The new series of short films to be screened after Channel 4 News feature a single speaker who reflects on religious and ethical issues or aspects of their spiritual lives from their personal experience. Nothing particularly new there is would seem. But despite being considerably shorter, and generally more spacious with its script, it looks like being a lot grittier and down to earth than the platitudes which emerge during other pauses for thought such as Radio 4’s Thought for the Day.
The first offering to kick off the series was by Dr Gill Hicks, who lost her legs in the 7 July London bombings. In just a few powerful sentences, she reflected on her experience of God through those who helped her, but also the choice she felt she faced between life and death.
Usually God contributions are the preserve of the identifiably religious. Clergy, theologians, even thinktankers have been chosen as religious
“representatives”. This has predictably led to the debate about who should be “in” and who should be excluded from delivering their reflection, on the basis of whether their belief system is important, or relevant enough to qualify. With a few notable exceptions, the slots subsequently reflect back – in often bland monologue with a moral pay-off at the end – the values and perspectives of big religion.
It’s not the fault of the contributors so much as the way the slots are structured and the culture that surrounds them. Often devoid of attitude and original experience, the presentations can sound contrived, and meander aimlessly amidst the harder news output. Which is a shame, because space for reflection amongst the 24 hour news churn should be an important contrast to help the listener or viewer refocus and get a sense of perspective in a way that is accessible to all.
And there are many ways to do it if you are prepared to move beyond the old formula – as Channel 4 is now showing. In particular they seem to be reviving the idea of “testimony”. For their slot focuses on people’s lives and experiences as much as philosophical or doctrinal concepts. Gritty, difficult, uncomfortable issues and ideas that haven’t been packaged into a neat formula can emerge more easily when the focus is what has happened to a person, rather than a more abstract tradition of thought.

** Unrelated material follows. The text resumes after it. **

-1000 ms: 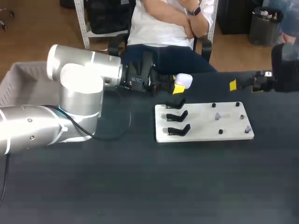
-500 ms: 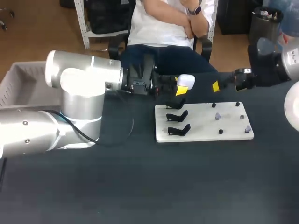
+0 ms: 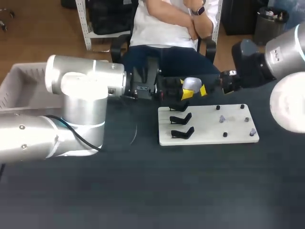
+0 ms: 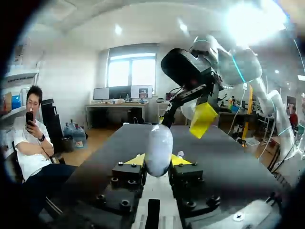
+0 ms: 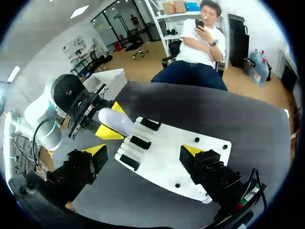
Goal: Pick up each earbud case from the left stands, insert the matching earbuds, close the lid, and place the case in the box.
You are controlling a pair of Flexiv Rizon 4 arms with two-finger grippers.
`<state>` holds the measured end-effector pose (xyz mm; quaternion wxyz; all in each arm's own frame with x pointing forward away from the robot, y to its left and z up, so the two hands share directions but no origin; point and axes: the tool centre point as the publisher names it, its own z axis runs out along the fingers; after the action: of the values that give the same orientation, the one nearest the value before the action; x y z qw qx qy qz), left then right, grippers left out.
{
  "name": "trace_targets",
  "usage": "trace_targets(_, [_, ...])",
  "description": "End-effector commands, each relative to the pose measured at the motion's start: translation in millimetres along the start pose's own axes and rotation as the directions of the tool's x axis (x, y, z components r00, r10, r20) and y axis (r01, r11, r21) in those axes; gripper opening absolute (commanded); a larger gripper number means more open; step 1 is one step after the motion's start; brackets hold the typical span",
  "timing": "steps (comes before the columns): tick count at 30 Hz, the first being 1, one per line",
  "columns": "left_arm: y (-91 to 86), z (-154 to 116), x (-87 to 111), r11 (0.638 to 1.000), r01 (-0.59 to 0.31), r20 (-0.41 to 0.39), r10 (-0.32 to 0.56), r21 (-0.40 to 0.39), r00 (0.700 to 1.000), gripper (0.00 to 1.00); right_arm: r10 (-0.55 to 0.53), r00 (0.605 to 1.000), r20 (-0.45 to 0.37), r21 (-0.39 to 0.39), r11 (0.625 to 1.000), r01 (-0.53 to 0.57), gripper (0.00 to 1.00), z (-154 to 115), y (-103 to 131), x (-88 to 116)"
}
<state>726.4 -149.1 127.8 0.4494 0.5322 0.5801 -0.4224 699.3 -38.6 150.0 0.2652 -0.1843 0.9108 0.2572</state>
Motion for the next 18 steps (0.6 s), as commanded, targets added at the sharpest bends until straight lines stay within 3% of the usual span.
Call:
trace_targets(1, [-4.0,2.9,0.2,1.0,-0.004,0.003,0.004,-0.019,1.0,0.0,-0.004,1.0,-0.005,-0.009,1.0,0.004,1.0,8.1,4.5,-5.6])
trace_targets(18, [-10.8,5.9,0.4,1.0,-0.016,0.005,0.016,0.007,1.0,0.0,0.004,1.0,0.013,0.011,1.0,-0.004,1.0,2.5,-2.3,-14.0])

There is of course huge value in philosophy, theology and the wisdom that has developed over centuries. But there is merit too in stepping away from it, and listening to the experiences to those who would not immediately be identified as religious. In many ways it makes perfect sense. If you want a reflection on exclusion, then listen to the excluded. If you want to hear about poverty, then listen to those who live with it on a day to day basis. And if you want a new angle on the old, tired debate about whether God exists, and if so why there is so much suffering, then listen to someone who has survived the carnage of a bomb blast. They may just have some powerful and thought provoking reflections on whether God was there or not.